**TASK INSTRUCTIONS:** Give back the full data, unchanged and complete.

**DATA:**
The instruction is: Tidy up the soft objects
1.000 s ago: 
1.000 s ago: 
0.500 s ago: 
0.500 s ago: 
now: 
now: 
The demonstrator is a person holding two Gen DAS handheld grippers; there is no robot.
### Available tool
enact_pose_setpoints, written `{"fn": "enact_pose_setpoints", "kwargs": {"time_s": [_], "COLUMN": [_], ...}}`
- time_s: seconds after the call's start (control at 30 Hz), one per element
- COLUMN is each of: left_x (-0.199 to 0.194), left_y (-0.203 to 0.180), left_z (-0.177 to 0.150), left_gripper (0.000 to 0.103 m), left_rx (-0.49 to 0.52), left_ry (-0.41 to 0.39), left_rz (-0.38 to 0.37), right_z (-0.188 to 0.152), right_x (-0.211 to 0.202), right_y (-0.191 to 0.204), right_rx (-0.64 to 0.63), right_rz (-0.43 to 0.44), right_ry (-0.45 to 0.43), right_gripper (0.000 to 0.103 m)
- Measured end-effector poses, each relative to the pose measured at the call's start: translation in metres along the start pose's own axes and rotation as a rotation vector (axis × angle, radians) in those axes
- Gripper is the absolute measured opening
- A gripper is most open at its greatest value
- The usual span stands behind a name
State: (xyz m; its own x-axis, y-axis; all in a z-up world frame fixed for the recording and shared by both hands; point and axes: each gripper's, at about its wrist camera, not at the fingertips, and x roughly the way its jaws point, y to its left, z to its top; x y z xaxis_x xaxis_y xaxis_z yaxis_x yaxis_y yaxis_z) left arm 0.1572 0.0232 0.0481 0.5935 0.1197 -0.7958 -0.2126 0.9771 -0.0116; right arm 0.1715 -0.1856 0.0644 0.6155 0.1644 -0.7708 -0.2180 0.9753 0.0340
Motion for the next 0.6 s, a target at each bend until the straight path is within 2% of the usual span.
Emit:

**EXERCISE RESULT:**
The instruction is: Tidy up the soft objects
1.000 s ago: 
1.000 s ago: 
0.500 s ago: 
0.500 s ago: 
now: 
now: 
The demonstrator is a person holding two Gen DAS handheld grippers; there is no robot.
### Available tool
enact_pose_setpoints, written `{"fn": "enact_pose_setpoints", "kwargs": {"time_s": [_], "COLUMN": [_], ...}}`
- time_s: seconds after the call's start (control at 30 Hz), one per element
- COLUMN is each of: left_x (-0.199 to 0.194), left_y (-0.203 to 0.180), left_z (-0.177 to 0.150), left_gripper (0.000 to 0.103 m), left_rx (-0.49 to 0.52), left_ry (-0.41 to 0.39), left_rz (-0.38 to 0.37), right_z (-0.188 to 0.152), right_x (-0.211 to 0.202), right_y (-0.191 to 0.204), right_rx (-0.64 to 0.63), right_rz (-0.43 to 0.44), right_ry (-0.45 to 0.43), right_gripper (0.000 to 0.103 m)
- Measured end-effector poses, each relative to the pose measured at the call's start: translation in metres along the start pose's own axes and rotation as a rotation vector (axis × angle, radians) in those axes
- Gripper is the absolute measured opening
- A gripper is most open at its greatest value
- The usual span stands behind a name
State: (xyz m; its own x-axis, y-axis; all in a z-up world frame fixed for the recording and shared by both hands; point and axes: each gripper's, at about its wrist camera, not at the fingertips, and x roughly the way its jaws point, y to its left, z to its top; x y z xaxis_x xaxis_y xaxis_z yaxis_x yaxis_y yaxis_z) left arm 0.1572 0.0232 0.0481 0.5935 0.1197 -0.7958 -0.2126 0.9771 -0.0116; right arm 0.1715 -0.1856 0.0644 0.6155 0.1644 -0.7708 -0.2180 0.9753 0.0340
Motion for the next 0.6 s, a target at each bend until the straight path is within 2% of the usual span.
Emit:

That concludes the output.